WHAT THE TASK REQUIRES |
The answer should be an exact repeat of the stretch of material below from the line containing "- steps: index" through the line containing "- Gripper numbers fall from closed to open".

INFORMATION GIVEN |
══════
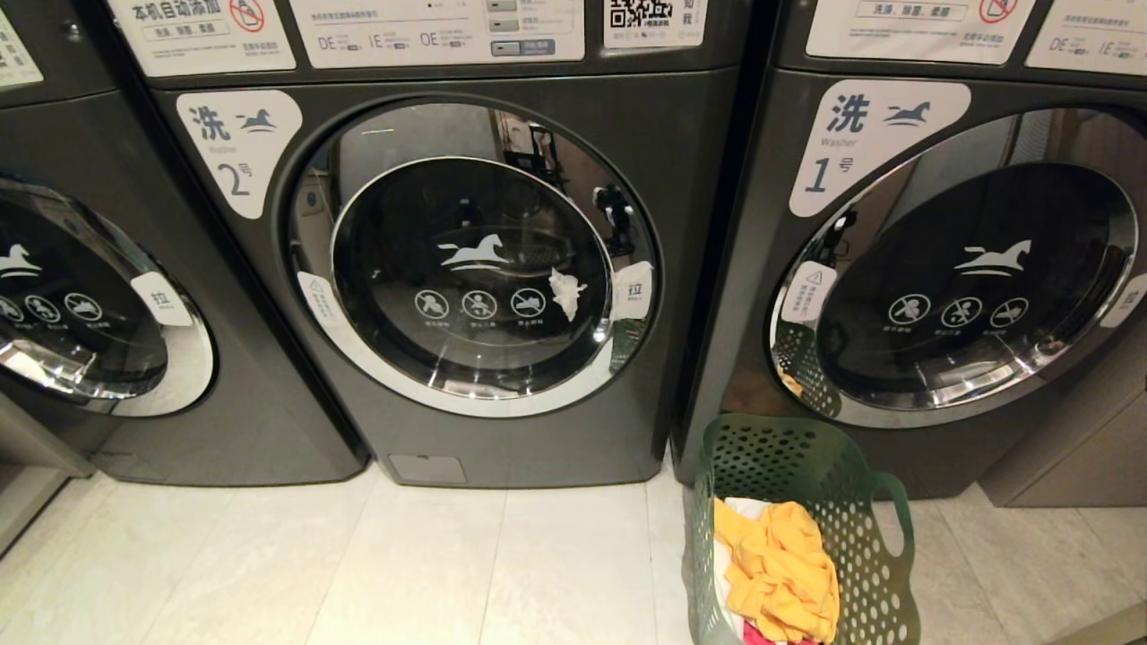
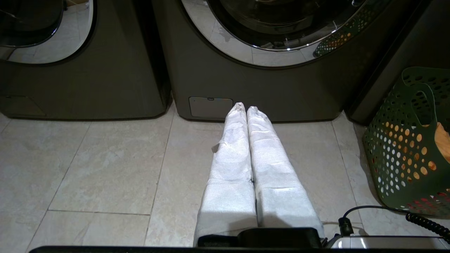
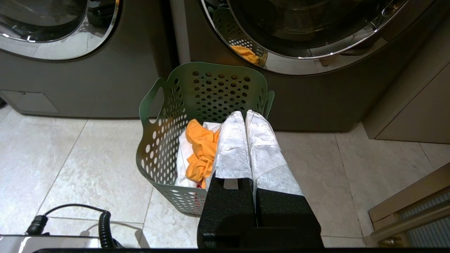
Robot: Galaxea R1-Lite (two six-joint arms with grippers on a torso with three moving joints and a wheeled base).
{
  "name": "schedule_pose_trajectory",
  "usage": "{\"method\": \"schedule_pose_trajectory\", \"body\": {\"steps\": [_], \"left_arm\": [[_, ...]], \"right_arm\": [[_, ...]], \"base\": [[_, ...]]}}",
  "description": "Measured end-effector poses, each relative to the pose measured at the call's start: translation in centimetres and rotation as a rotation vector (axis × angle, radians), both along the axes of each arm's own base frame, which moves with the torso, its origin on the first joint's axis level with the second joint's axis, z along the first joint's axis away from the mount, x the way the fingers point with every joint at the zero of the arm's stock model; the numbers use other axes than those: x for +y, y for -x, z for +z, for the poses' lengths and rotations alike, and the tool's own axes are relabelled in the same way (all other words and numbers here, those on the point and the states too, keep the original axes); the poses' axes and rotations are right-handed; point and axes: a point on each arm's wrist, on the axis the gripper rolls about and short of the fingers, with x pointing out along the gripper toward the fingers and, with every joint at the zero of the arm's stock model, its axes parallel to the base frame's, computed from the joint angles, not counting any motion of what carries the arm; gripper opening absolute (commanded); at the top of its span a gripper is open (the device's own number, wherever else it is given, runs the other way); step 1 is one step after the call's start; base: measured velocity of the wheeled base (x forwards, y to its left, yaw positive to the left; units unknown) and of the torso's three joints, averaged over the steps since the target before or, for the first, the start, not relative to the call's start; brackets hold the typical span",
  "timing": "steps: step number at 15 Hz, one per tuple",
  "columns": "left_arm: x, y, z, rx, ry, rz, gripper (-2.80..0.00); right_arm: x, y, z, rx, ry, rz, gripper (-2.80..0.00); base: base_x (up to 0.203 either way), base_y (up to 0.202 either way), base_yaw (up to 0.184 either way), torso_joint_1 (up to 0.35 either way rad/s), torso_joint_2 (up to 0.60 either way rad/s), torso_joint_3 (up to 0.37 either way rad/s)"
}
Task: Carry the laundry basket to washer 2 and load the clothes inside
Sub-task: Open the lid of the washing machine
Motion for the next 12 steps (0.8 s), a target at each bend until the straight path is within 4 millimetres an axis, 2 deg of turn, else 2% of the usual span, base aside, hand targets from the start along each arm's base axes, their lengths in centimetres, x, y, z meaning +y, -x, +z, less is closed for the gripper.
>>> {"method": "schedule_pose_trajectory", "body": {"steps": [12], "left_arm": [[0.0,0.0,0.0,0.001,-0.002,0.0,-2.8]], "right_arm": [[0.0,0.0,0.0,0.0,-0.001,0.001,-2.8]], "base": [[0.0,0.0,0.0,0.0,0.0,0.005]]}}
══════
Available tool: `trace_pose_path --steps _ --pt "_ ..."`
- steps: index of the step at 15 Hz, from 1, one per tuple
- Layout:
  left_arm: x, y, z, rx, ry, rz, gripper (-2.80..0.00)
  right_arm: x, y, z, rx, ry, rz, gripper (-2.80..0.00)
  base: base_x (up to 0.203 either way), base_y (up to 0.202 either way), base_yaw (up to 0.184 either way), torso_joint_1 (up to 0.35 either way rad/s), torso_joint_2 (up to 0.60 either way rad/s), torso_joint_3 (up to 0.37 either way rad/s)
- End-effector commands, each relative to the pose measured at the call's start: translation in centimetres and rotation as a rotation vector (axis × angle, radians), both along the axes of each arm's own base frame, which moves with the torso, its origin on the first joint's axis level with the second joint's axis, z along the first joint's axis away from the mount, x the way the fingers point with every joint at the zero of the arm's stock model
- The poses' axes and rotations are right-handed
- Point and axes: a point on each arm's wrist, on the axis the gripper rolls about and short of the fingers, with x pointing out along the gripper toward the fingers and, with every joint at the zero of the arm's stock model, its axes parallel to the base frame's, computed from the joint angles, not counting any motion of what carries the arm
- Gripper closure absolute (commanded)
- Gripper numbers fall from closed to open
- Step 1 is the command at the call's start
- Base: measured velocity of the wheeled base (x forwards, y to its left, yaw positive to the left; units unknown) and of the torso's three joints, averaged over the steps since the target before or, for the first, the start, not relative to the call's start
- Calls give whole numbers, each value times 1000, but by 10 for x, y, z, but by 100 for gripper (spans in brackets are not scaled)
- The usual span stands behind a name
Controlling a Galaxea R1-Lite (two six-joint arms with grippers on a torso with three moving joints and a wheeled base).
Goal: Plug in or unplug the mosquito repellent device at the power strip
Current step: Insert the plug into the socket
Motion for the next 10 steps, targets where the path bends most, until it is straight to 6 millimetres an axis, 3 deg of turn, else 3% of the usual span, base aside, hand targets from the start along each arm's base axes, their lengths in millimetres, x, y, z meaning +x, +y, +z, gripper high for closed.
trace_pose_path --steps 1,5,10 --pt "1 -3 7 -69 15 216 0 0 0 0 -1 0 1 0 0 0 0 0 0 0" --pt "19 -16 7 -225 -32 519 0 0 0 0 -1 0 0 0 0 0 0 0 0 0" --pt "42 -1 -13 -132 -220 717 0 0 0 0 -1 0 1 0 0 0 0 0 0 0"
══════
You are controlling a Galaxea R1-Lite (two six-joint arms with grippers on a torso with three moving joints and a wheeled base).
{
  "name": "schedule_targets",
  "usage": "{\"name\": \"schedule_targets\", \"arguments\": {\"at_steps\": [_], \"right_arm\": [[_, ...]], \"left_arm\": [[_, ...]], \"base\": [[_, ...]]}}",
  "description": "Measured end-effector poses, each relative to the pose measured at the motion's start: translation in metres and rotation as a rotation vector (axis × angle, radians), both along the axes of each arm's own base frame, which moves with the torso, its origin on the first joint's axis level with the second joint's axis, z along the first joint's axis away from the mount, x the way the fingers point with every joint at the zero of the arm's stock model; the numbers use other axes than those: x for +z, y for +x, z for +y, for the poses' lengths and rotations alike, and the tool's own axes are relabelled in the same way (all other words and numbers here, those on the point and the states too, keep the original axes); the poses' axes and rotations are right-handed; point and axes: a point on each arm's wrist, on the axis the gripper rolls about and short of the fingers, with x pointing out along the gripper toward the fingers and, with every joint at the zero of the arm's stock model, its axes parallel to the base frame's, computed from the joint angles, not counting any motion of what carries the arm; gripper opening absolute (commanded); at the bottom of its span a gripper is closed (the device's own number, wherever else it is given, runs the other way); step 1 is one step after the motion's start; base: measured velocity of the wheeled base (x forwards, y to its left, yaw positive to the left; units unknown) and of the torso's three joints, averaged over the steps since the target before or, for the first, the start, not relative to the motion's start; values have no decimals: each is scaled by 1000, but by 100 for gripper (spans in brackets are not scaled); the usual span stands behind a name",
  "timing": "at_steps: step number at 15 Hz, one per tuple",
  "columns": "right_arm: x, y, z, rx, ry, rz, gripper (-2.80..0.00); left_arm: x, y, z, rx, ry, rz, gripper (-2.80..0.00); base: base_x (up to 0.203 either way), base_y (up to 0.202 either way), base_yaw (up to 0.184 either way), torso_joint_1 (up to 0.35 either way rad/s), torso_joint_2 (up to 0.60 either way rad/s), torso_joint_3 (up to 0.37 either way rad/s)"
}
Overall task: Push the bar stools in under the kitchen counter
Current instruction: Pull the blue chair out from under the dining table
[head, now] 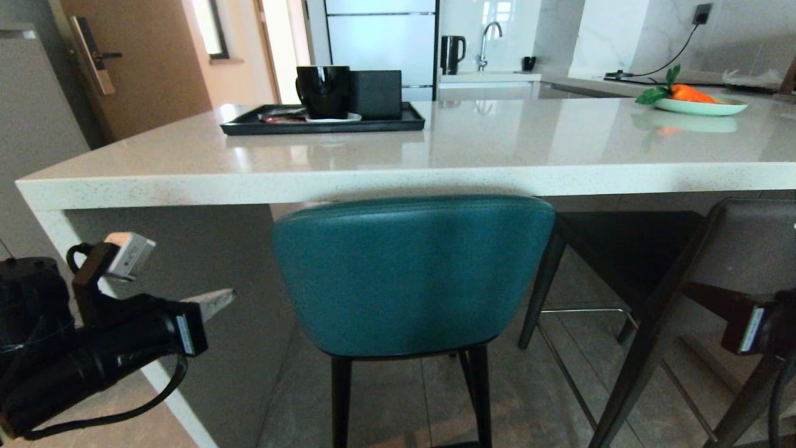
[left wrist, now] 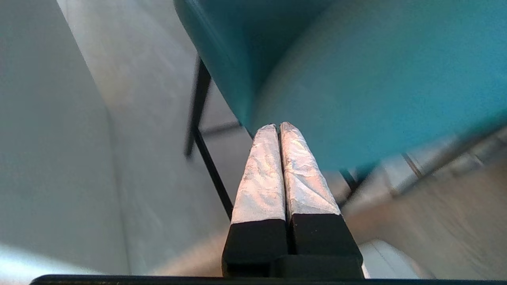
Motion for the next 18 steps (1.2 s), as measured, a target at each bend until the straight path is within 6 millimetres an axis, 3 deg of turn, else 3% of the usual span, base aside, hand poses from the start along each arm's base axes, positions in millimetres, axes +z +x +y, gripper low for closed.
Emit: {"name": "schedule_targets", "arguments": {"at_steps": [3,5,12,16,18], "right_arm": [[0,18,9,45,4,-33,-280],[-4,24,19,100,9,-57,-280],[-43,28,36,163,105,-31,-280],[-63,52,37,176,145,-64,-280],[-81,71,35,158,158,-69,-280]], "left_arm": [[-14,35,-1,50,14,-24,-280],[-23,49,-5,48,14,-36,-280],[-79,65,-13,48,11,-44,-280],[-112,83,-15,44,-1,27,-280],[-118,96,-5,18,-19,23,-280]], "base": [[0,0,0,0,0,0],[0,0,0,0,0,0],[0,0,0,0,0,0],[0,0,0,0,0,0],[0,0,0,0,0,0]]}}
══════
EXERCISE ANSWER |
- steps: index of the step at 15 Hz, from 1, one per tuple
- Layout:
  left_arm: x, y, z, rx, ry, rz, gripper (-2.80..0.00)
  right_arm: x, y, z, rx, ry, rz, gripper (-2.80..0.00)
  base: base_x (up to 0.203 either way), base_y (up to 0.202 either way), base_yaw (up to 0.184 either way), torso_joint_1 (up to 0.35 either way rad/s), torso_joint_2 (up to 0.60 either way rad/s), torso_joint_3 (up to 0.37 either way rad/s)
- End-effector commands, each relative to the pose measured at the call's start: translation in centimetres and rotation as a rotation vector (axis × angle, radians), both along the axes of each arm's own base frame, which moves with the torso, its origin on the first joint's axis level with the second joint's axis, z along the first joint's axis away from the mount, x the way the fingers point with every joint at the zero of the arm's stock model
- The poses' axes and rotations are right-handed
- Point and axes: a point on each arm's wrist, on the axis the gripper rolls about and short of the fingers, with x pointing out along the gripper toward the fingers and, with every joint at the zero of the arm's stock model, its axes parallel to the base frame's, computed from the joint angles, not counting any motion of what carries the arm
- Gripper closure absolute (commanded)
- Gripper numbers fall from closed to open

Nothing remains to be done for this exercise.